**INPUT DATA**
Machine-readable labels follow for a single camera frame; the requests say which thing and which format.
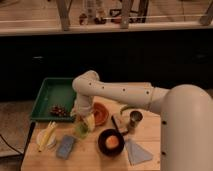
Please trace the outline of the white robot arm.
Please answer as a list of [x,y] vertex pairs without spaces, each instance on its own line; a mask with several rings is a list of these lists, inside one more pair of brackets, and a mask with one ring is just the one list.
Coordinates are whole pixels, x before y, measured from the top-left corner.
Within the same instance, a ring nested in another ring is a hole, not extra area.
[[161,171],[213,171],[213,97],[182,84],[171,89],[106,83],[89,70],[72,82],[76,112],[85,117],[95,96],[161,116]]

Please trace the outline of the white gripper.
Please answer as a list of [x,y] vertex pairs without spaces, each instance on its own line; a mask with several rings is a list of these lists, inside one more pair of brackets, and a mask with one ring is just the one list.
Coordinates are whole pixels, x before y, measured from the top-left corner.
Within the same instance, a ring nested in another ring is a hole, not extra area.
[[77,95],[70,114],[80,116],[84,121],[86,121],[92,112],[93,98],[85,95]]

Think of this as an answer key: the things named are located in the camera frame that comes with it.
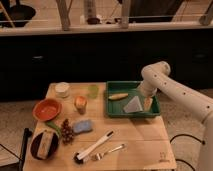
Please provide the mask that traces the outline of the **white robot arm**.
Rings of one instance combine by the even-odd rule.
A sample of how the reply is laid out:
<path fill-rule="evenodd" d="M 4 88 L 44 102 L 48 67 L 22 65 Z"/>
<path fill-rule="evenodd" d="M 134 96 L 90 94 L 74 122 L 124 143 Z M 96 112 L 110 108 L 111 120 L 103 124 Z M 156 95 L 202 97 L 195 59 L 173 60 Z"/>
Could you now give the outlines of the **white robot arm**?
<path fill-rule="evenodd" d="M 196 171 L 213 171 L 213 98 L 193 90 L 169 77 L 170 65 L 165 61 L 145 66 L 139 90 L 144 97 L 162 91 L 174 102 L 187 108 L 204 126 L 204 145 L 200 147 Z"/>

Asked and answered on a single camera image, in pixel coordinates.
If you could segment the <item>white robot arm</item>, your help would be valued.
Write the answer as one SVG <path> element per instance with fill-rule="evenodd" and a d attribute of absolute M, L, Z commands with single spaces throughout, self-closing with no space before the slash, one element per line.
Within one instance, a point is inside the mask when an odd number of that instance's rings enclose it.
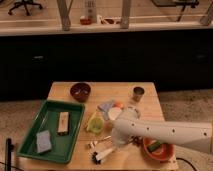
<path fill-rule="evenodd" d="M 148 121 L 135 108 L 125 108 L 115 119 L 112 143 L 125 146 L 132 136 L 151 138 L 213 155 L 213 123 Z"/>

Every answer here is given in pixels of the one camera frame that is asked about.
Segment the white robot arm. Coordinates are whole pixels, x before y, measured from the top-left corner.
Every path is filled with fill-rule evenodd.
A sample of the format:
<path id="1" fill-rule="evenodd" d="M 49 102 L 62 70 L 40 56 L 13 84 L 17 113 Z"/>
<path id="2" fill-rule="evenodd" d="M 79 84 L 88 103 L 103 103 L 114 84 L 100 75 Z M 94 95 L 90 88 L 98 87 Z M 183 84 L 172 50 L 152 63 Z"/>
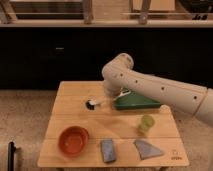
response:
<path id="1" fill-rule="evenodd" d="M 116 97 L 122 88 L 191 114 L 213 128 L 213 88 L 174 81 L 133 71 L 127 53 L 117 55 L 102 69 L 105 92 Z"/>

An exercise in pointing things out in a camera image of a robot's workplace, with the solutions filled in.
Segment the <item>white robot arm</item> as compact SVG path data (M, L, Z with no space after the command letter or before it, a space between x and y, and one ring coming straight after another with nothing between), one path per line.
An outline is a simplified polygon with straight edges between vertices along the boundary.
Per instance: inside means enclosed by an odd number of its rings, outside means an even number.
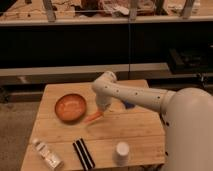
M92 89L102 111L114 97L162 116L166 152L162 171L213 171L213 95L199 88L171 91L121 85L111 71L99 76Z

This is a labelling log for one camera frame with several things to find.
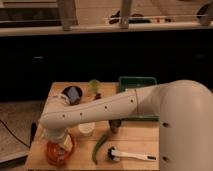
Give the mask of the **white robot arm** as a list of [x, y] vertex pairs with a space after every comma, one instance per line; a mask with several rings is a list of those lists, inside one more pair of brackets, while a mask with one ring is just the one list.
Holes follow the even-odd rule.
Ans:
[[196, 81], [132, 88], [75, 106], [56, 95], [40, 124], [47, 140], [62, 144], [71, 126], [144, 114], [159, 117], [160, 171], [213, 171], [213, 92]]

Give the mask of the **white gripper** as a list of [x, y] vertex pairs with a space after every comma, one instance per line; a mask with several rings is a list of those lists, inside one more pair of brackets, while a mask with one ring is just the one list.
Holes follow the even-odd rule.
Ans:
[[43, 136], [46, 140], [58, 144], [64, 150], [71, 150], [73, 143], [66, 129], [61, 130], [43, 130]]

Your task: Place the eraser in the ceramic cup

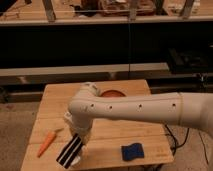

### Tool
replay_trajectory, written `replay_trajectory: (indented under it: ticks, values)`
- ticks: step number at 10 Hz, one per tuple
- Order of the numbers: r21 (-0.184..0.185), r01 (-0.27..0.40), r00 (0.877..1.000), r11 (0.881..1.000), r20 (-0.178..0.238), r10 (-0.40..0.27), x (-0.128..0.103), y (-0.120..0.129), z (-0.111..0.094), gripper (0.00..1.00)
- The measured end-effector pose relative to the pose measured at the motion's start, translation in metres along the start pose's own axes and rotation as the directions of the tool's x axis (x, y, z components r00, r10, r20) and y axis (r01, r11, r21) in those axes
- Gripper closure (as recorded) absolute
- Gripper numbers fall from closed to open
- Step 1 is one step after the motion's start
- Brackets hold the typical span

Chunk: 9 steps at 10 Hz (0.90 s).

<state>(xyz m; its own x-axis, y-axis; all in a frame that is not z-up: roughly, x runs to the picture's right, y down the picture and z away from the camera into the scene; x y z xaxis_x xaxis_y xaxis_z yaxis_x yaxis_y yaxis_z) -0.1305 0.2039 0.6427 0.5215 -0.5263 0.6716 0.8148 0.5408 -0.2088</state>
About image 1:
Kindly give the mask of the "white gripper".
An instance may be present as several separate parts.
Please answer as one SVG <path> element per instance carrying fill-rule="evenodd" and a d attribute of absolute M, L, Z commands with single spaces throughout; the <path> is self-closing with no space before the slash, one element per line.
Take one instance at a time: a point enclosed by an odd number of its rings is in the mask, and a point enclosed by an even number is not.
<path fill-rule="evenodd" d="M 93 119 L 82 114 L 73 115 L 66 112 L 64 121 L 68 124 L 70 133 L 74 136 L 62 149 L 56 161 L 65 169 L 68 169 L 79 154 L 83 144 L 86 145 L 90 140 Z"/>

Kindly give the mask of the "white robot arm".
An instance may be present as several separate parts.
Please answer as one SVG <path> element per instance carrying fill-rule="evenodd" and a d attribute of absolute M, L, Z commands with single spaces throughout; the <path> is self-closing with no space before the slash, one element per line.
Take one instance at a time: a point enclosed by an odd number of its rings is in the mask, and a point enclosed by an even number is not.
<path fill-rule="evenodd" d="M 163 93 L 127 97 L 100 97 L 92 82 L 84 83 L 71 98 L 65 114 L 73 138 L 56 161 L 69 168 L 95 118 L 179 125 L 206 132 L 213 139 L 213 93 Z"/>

---

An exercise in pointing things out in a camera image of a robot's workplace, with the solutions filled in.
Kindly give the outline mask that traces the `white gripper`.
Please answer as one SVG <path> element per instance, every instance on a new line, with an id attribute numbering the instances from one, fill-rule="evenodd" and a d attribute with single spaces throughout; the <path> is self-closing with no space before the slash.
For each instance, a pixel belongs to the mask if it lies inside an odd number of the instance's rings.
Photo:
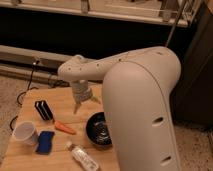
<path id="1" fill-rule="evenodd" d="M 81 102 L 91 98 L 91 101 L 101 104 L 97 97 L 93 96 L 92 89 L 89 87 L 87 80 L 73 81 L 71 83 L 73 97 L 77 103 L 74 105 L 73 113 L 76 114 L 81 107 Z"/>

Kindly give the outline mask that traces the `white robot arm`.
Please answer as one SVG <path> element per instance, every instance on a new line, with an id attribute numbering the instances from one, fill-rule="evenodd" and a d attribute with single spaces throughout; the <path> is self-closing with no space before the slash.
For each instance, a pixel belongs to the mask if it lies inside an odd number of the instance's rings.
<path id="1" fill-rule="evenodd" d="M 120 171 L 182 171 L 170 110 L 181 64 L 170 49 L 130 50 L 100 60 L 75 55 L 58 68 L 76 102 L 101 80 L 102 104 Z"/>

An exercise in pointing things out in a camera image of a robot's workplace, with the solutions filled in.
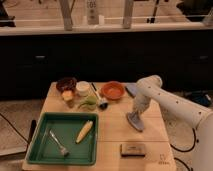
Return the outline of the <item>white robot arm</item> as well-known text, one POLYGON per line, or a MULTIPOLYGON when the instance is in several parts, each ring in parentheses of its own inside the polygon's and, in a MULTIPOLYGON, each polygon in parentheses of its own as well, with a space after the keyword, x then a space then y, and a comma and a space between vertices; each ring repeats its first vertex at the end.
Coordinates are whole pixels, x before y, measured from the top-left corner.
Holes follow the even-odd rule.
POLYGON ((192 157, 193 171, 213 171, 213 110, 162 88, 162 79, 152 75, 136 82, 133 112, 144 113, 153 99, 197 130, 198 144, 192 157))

**THE TASK**
Quote the data above exactly from the line with "An outline is" to the line with "This is a labelling", both ends counted, and nothing else. Pictures don't go in.

**SOLUTION TO THE EXERCISE**
An outline is a simplified polygon with straight edges between vertices along the boundary.
Per instance: inside means enclosed by an odd number of its rings, outside means an even number.
M92 89L102 111L114 97L162 116L166 152L162 171L213 171L213 95L199 88L171 91L121 85L111 71L99 76Z

This is a labelling log for one camera frame with several things to find.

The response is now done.